▶ **Exercise prompt**
Lines from the top of the entries through the line that has "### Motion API" must be duplicated exactly, and no others.

▶ **Source data**
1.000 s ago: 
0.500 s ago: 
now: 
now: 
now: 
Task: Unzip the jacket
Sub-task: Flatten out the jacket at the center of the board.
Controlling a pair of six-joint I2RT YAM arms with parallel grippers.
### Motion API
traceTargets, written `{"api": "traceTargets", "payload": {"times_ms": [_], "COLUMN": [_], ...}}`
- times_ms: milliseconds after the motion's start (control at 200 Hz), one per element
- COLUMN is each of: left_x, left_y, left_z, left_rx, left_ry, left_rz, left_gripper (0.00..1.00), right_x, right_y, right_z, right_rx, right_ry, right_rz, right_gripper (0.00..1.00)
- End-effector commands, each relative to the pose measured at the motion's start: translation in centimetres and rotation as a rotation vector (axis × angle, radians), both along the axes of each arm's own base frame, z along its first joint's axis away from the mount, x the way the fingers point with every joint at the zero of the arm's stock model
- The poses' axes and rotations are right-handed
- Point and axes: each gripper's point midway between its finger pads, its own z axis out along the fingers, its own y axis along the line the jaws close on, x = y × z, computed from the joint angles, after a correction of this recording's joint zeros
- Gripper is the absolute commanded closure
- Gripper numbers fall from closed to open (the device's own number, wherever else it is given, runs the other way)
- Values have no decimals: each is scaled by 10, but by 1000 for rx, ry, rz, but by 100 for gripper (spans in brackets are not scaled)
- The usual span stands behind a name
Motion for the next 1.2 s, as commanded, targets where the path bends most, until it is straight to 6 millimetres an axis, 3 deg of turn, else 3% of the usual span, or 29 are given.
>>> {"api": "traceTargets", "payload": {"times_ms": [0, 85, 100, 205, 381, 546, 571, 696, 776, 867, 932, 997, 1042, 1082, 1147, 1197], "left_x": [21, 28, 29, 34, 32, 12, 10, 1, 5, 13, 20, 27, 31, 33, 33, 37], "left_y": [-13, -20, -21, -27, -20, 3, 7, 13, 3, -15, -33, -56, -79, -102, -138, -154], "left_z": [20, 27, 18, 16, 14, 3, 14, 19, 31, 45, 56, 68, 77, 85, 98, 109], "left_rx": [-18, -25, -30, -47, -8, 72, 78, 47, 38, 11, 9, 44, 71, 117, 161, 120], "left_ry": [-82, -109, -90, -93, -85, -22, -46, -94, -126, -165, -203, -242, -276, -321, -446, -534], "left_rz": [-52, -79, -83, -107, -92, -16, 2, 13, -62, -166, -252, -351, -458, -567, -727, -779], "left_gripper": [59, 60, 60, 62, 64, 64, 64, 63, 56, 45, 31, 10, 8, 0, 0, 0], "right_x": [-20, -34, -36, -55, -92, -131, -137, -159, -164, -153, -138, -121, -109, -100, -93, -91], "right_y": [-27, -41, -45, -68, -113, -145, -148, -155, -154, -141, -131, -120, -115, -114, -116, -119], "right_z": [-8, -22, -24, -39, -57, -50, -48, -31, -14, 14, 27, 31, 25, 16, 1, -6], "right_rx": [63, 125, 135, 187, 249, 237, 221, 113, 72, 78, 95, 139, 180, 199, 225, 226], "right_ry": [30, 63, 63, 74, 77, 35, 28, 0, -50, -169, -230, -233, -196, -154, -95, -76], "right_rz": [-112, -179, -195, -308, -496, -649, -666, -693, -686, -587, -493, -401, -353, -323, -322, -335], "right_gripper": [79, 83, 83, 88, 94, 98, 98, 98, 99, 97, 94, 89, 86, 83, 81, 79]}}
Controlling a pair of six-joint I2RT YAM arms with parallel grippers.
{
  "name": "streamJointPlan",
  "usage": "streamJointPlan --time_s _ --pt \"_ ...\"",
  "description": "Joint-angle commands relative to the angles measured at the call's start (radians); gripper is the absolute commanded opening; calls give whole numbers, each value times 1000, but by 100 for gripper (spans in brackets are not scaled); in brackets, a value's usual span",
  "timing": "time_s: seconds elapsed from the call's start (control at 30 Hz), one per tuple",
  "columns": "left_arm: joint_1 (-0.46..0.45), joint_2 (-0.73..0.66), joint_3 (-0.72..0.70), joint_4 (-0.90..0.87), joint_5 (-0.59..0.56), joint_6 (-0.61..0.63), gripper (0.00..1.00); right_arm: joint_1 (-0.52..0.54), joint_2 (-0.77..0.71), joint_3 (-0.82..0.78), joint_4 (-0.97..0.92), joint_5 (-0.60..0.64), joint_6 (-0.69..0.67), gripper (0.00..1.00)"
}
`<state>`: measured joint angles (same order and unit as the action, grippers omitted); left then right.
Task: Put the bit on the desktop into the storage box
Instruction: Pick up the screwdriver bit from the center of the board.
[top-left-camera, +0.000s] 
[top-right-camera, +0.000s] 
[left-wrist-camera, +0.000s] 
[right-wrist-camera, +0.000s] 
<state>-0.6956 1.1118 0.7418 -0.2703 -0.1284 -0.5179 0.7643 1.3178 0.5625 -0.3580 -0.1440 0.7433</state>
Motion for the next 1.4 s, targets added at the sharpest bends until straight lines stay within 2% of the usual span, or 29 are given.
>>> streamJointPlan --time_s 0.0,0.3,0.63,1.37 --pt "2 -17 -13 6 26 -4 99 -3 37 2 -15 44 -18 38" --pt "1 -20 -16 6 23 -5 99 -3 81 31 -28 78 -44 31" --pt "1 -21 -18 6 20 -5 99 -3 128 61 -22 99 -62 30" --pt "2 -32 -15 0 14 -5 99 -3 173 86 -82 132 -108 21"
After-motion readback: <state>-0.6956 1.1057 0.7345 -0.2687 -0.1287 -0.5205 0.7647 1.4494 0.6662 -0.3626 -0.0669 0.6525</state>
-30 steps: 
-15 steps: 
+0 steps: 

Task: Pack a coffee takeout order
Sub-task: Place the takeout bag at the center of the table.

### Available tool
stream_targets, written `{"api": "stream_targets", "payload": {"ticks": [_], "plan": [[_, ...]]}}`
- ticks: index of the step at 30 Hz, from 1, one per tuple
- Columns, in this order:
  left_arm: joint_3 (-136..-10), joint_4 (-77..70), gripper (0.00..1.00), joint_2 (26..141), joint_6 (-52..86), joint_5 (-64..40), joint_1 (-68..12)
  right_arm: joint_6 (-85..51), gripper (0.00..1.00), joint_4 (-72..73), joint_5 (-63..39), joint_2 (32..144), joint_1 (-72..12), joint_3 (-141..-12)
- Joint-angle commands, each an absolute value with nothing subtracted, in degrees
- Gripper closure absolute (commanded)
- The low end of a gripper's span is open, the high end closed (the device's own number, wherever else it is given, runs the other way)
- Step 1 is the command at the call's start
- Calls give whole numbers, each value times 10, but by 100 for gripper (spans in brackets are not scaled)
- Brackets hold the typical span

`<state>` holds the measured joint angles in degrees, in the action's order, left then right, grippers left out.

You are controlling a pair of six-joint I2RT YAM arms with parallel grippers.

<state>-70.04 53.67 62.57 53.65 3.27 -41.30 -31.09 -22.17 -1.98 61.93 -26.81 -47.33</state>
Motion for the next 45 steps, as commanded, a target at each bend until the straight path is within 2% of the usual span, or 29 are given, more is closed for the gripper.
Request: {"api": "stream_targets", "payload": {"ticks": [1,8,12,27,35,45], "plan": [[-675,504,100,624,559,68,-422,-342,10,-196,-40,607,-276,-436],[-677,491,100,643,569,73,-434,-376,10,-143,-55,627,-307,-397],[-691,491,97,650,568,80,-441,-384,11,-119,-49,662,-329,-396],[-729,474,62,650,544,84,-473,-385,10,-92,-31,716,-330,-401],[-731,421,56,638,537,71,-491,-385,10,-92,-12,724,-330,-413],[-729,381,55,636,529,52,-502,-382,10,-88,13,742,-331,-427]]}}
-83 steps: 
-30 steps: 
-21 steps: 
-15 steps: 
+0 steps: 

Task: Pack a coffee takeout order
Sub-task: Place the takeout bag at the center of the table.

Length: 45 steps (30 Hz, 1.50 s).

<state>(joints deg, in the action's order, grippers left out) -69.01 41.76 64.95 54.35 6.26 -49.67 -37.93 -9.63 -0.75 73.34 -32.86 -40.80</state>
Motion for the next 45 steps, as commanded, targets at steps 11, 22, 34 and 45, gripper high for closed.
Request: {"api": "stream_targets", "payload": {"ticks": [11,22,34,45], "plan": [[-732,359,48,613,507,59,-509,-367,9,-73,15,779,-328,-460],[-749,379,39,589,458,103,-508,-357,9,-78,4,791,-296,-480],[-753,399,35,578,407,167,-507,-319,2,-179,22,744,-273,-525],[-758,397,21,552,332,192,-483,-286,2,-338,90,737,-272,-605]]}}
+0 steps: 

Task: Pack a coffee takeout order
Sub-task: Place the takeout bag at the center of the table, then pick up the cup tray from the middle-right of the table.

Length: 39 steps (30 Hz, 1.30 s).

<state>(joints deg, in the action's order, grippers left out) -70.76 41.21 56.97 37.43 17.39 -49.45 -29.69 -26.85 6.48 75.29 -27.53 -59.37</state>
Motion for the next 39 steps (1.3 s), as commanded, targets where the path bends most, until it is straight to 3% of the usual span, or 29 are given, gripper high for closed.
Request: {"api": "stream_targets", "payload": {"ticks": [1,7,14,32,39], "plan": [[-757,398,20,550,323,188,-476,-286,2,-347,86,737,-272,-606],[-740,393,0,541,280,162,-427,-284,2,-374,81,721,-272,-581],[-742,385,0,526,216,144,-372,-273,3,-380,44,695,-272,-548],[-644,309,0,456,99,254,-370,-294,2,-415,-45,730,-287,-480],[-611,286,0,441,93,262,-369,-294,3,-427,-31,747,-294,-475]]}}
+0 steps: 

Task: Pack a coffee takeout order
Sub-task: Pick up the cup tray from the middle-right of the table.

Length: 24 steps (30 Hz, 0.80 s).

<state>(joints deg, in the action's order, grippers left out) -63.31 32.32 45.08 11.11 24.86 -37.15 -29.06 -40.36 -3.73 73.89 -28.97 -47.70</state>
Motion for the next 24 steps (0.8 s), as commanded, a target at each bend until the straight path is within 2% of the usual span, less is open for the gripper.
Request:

▶ **Solution to this task**
1.000 s ago: 
0.500 s ago: 
now: 
now: 
now: 
Task: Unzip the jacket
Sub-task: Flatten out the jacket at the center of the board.
Controlling a pair of six-joint I2RT YAM arms with parallel grippers.
### Motion API

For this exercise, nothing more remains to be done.